それからしばらく、テルムは、自身が愛するものについて語った。先ほどのハンマーや、その直前に買った宝石、家の鍵から、ついには、気候まで愛している、なんて言い出した。なんでも、もとの世界では、なかなか雨が降らず、乾燥した暑い場所に住んでいたらしい。
「──それに、私には愛する家族がいる。これ以上の幸せはないさ」
「だから、望んではならないということでしょうか」
ぽつりと、口から本音が漏れ出した。自分から出た、無意識の言葉に、私は嫌な記憶を思い出させられる。
流石だ、天才だ、普通の人とは違う──昔から、何度も言われてきた。すべて、事実だ。そして、皆、最後には口をそろえて、羨ましいと、そう言うのだ。

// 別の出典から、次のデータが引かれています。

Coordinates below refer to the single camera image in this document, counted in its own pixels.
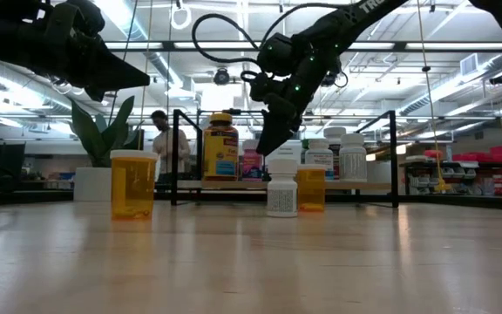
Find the storage rack with red bins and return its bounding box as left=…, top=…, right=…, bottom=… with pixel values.
left=401, top=146, right=502, bottom=197

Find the green leafy plant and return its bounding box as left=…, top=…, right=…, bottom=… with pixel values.
left=70, top=95, right=146, bottom=169

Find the small amber vial white cap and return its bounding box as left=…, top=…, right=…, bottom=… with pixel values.
left=296, top=163, right=327, bottom=214

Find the small white barcode bottle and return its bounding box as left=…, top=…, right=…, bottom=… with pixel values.
left=267, top=158, right=299, bottom=218

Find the green cap medicine bottle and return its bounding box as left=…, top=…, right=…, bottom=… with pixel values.
left=300, top=138, right=311, bottom=179

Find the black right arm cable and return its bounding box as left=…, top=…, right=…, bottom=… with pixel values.
left=191, top=2, right=348, bottom=86

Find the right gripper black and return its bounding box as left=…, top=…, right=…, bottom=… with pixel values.
left=250, top=60, right=322, bottom=157

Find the brown fish oil bottle yellow cap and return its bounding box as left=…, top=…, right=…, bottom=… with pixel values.
left=202, top=112, right=240, bottom=182

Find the white hanging cable loop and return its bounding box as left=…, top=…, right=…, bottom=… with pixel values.
left=171, top=3, right=193, bottom=31

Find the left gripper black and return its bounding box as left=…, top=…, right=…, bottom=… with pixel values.
left=28, top=0, right=151, bottom=102

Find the white plant pot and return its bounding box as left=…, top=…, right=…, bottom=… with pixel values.
left=73, top=167, right=112, bottom=202

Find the person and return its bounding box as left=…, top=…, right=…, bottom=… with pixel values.
left=150, top=109, right=191, bottom=187

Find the large amber vial white cap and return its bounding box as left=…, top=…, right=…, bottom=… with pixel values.
left=110, top=149, right=159, bottom=222

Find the white aspirin bottle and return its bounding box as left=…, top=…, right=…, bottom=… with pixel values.
left=339, top=133, right=369, bottom=183

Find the pink Pepto bottle white cap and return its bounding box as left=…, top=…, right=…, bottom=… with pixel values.
left=241, top=139, right=264, bottom=182

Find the black overhead camera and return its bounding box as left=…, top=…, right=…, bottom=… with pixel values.
left=214, top=67, right=231, bottom=86

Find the black wire frame shelf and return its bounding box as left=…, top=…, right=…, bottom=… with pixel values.
left=171, top=108, right=399, bottom=208

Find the black ceiling spotlight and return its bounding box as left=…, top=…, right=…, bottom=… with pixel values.
left=325, top=69, right=349, bottom=88

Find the white bottle blue label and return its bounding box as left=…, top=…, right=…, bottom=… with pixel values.
left=305, top=138, right=335, bottom=181

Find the yellow hanging cord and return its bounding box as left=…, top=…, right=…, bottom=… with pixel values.
left=416, top=0, right=452, bottom=194

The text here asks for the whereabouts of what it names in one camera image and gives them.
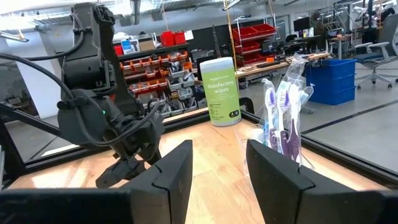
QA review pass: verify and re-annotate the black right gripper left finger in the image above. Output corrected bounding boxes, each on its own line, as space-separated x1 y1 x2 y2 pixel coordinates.
123 139 195 224

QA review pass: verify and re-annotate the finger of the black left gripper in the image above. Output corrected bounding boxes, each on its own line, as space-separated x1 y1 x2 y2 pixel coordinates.
95 158 154 189

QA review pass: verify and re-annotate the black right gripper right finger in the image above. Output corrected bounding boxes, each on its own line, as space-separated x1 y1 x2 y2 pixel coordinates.
246 139 398 224

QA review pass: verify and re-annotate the shelf with orange bins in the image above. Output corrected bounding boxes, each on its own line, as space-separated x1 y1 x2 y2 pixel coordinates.
118 49 206 118

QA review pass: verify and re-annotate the blue white product box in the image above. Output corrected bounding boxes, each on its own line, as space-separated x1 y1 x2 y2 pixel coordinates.
120 39 141 56

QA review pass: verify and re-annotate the small brown cardboard box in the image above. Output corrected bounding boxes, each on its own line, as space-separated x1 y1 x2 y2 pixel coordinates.
138 36 155 52

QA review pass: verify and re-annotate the green disinfecting wipes canister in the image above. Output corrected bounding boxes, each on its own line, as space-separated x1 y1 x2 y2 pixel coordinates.
199 56 243 128

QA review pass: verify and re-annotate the red storage box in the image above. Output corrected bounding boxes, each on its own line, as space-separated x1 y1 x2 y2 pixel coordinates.
159 30 175 47
172 30 187 46

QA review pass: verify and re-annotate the blue storage tote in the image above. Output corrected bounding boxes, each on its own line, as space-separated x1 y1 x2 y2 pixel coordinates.
305 58 358 106

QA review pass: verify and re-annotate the wooden workbench with tools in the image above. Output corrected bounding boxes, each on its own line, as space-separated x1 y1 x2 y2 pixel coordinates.
235 52 331 90

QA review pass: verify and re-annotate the rack with red bins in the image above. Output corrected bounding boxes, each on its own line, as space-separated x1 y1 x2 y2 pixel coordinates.
231 17 278 68

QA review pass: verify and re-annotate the grey white office chair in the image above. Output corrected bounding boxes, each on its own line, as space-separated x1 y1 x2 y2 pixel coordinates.
353 14 398 91

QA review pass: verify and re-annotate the black monitor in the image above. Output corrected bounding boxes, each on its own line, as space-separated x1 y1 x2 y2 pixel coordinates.
293 16 311 32

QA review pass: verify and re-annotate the yellow hanging cable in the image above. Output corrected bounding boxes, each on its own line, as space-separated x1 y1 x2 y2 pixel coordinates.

確かに、私の人生にはなんの不都合もない。だから、何も望まない。望めない。私より不幸な人々を差し置いて、どうして私が、これ以上の幸せを望むことができるのか。
「君は、まだ若いのに、難しいことを考えるんだねぇ」
「もう十三です。いつまでも、子どものままではいられませんから」
「まだ、十三だ。──それから、私はできる限り多くを愛したいと、そう思っているよ」
それは、やっと聞くことのできた、彼の本心だった。
だからこそ、きっとそうなのだと、分かってしまった。
彼は、人生の半分以上をここで過ごしていても、やはり、元の世界に帰りたいのだ。きっと、今でも、元の世界に戻る方法を探しているのだろう。
日が傾き、風が出てきた。私の手付かずの紅茶が、どんよりとした空を映し出す。
「──冷えてきましたね」
「そうだねぇ」
「帰りましょうか」
その提案に、しかし、テルムは動こうとしなかった。